Doubling rates only at Bands G–H would therefore hit areas with high 1991 valuations rather than those with high modern values, creating perverse outcomes.
Distortions across similar properties
Take two homes of similar 1991 valuation in different regions:
- In Sheffield Brightside & Hillsborough, the 100th most expensive property now averages £160,000; its Band G or H council tax is modest.
- In Bristol East, the 100th home is now worth £335,750, with a higher tax bill.
- In Walthamstow, that same slot averages £522,000 today, but only 0.06 percent of homes qualify for Band G or H under 1991 rules.
Doubling Bands G–H would thus burden a tiny handful of old-money areas while leaving gentrified towns largely untouched.
Analysis of tax disparity
Tax expert Dan Neidle of Tax Policy Associates explains why such a plan “spectacularly fails to work out.” He illustrates the mismatch with hypothetical bills:
- A Band E home in Newham (East Ham)—now worth £430k—faces a 2025/26 bill of £2,268.39.
- A Band H home in Tatton—still based on its 1991 value—would normally pay £4,508.14, but under a doubling plan would face £9,016.28.
That is four times the East Ham charge, even though East Ham properties are now more valuable on average.
Winners still pay relatively little
Many super-rich homeowners would scarcely notice a hike under such a scheme. In the City of London council area, a Band H property—a home now worth well over £2 million—would see its bill rise to just £4,068.72. Yet in seats like Liverpool Garston, almost 1,230 Band G homes would face a doubled bill of £8,488.14 on far more modest incomes.
Impact on housing markets
Large, sudden council tax hikes are likely to depress house prices in affected areas.

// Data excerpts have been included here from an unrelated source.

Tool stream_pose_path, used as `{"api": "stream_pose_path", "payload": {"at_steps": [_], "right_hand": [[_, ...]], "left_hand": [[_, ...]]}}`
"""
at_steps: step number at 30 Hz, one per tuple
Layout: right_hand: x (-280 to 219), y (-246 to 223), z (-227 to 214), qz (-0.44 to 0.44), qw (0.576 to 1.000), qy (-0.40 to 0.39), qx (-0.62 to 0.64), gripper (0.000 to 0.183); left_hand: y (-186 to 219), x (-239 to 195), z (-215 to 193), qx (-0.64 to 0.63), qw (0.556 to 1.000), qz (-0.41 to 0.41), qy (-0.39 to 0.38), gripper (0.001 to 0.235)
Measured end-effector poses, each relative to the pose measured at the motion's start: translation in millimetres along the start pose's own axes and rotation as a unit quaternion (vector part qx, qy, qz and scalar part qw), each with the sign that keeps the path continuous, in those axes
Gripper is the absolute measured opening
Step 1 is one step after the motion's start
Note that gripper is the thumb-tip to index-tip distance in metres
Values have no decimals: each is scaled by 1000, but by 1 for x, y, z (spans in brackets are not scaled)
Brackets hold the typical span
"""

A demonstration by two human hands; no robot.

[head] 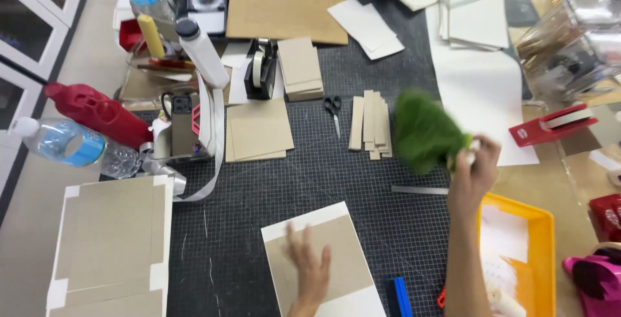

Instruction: Assembling cardboard components by applying glue with a roller and pressing them onto a paper backing.

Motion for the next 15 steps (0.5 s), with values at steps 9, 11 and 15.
{"api": "stream_pose_path", "payload": {"at_steps": [9, 11, 15], "right_hand": [[-86, -153, -11, 38, 995, 37, 85, 20], [-93, -152, -20, 32, 996, 56, 59, 26], [-153, -105, -52, 72, 994, 83, -19, 17]], "left_hand": [[223, -11, 18, -379, 867, 67, -317, 22], [205, -23, 28, -372, 877, 26, -303, 12], [156, -43, 69, -301, 924, 12, -234, 6]]}}
Point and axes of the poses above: each hand's wrist, its own x-axis towards the middle knuckle, its own z-axis out of the palm, y = z × x, the point moved 7 cm from there along x, towards the middle knuckle, and after that the axes turned 15 degrees about -z, right-handed, at the moved point
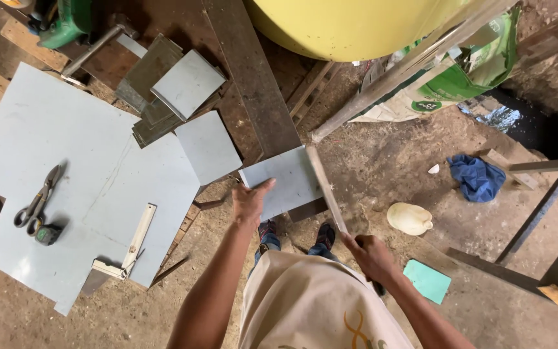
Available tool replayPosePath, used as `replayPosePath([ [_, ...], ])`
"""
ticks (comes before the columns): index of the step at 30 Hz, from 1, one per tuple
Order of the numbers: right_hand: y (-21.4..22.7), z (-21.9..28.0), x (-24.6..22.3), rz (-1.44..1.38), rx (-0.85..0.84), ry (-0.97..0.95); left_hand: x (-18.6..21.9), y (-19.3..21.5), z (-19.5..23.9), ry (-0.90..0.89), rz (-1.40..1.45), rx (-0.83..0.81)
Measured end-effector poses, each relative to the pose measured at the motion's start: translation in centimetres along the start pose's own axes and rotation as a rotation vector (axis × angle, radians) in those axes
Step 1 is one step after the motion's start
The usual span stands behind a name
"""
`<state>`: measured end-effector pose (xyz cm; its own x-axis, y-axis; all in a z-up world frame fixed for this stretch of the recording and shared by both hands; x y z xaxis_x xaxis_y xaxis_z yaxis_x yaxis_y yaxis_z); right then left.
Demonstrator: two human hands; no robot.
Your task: Shaping small metal sheets with a hand scraper and assembling them onto a cylindrical frame of a ventilation turbine.
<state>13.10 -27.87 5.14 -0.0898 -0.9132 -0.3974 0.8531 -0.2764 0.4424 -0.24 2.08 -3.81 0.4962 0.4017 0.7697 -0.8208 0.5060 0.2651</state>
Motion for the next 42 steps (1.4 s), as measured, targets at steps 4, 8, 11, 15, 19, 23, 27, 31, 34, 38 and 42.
replayPosePath([
  [4,0.5,-1.3,0.7,-0.049,0.053,0.111,1.9,0.2,0.7,-0.075,0.097,-0.002],
  [8,-0.1,-2.4,0.5,-0.092,0.121,0.142,0.0,-0.5,-0.9,-0.106,0.125,-0.061],
  [11,0.2,-1.6,0.1,-0.042,0.113,0.064,1.2,0.0,-1.0,-0.097,0.175,-0.121],
  [15,0.8,-1.2,2.5,-0.351,0.176,-0.04,7.1,5.3,-1.3,0.08,0.268,-0.077],
  [19,1.5,-0.3,3.2,-0.469,0.263,-0.055,10.0,10.7,-9.6,-0.011,0.285,0.022],
  [23,1.4,-0.1,4.4,-0.384,0.338,-0.085,15.0,15.1,-14.6,-0.02,0.23,0.179],
  [27,0.3,1.1,5.7,-0.253,0.38,-0.185,10.1,18.4,-19.5,-0.024,-0.03,0.58],
  [31,-1.8,0.2,8.2,-0.387,0.339,-0.266,-1.6,15.4,-22.2,0.158,-0.238,0.483],
  [34,-1.9,0.8,8.1,-0.357,0.351,-0.246,-4.4,14.3,-18.6,0.263,0.135,0.222],
  [38,-0.7,0.8,7.2,-0.224,0.357,-0.189,-1.4,15.9,-13.1,0.225,0.458,-0.076],
  [42,0.8,0.1,7.0,-0.142,0.386,-0.134,0.9,17.6,-8.4,0.203,0.457,-0.308],
])
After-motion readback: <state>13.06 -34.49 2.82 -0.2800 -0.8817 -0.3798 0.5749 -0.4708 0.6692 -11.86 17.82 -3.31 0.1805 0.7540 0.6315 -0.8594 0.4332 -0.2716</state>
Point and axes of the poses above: each hand's wrist, its own z-axis away from the middle knuckle, its own y-axis out of the back of the hand, x = y × z, the point moved 4 cm from there along -z, towards the middle knuckle, and after that the axes turned 3 degrees about x, right-handed, at the moved point
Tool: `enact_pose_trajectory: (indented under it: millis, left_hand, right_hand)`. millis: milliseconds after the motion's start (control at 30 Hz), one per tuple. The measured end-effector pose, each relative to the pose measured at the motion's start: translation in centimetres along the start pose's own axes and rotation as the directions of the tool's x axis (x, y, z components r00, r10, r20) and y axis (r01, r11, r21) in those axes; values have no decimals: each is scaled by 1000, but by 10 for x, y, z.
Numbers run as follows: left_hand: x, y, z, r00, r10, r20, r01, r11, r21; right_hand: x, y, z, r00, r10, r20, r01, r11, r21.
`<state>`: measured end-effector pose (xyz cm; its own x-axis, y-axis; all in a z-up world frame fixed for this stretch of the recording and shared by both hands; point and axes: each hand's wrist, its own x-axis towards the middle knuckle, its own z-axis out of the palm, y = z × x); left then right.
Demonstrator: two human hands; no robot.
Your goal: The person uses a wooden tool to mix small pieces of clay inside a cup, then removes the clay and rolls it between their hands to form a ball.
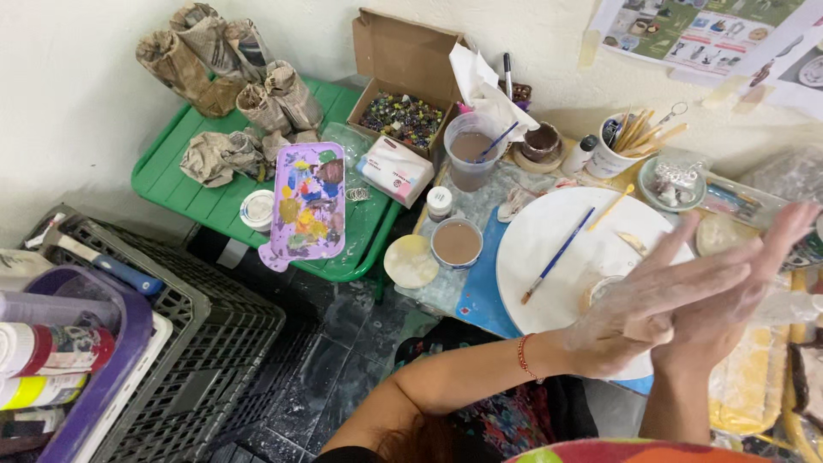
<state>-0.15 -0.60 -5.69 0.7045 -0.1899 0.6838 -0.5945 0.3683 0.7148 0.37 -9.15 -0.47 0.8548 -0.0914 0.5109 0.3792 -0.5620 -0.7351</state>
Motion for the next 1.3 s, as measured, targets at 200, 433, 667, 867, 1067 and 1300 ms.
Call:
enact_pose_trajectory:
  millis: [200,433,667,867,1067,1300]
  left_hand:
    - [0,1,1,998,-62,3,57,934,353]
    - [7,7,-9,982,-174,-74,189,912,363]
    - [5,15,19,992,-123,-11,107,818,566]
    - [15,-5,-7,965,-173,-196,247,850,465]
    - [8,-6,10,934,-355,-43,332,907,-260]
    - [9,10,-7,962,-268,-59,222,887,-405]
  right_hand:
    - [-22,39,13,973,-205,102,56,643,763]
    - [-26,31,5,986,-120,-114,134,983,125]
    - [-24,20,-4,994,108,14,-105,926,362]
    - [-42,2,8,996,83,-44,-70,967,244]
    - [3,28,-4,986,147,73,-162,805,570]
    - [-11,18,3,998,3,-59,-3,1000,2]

Developers, dependent on profitable sales, may pause or cancel new schemes, exacerbating the nation’s strained housing supply. A council tax banding system that ignores modern valuation trends risks chilling investment in previously lucrative markets.
A complex political sell
Doubling high bands alone might seem more politically palatable than a full-scale revaluation—after all, many pensioners in gentrified areas would escape increases. But the resulting distortions are so stark that the policy threatens to spark widespread discontent among middle-earning homeowners outside London.
- In Mid Buckinghamshire, around 19 percent of homes are in Band G—set to see big hikes.
- By contrast, Walthamstow has only 0.06 percent in high bands, despite average house prices exceeding those in Buckinghamshire.
Reform vs stealth tax
The IFS Green Budget modelled a full revaluation, but stressed it as “illustration (not recommendation).” Meanwhile, reports that doubling Bands G–H was under active consideration drew heavy criticism. Without aligning bands to modern values, ministers risk creating a stealth tax that punishes the wrong homeowners while failing to deliver meaningful revenue from true wealth increases.
Next steps before the Budget
Chancellor Rachel Reeves must weigh the appeal of a targeted doubling against the evidence of dramatic unfairness. The Treasury’s silence on alternative figures only fuels uncertainty. As millions of households await the November Budget, the stakes could not be higher: either ministers embrace a comprehensive revaluation, or they settle for a patchwork tax hike doomed by its own contradictions.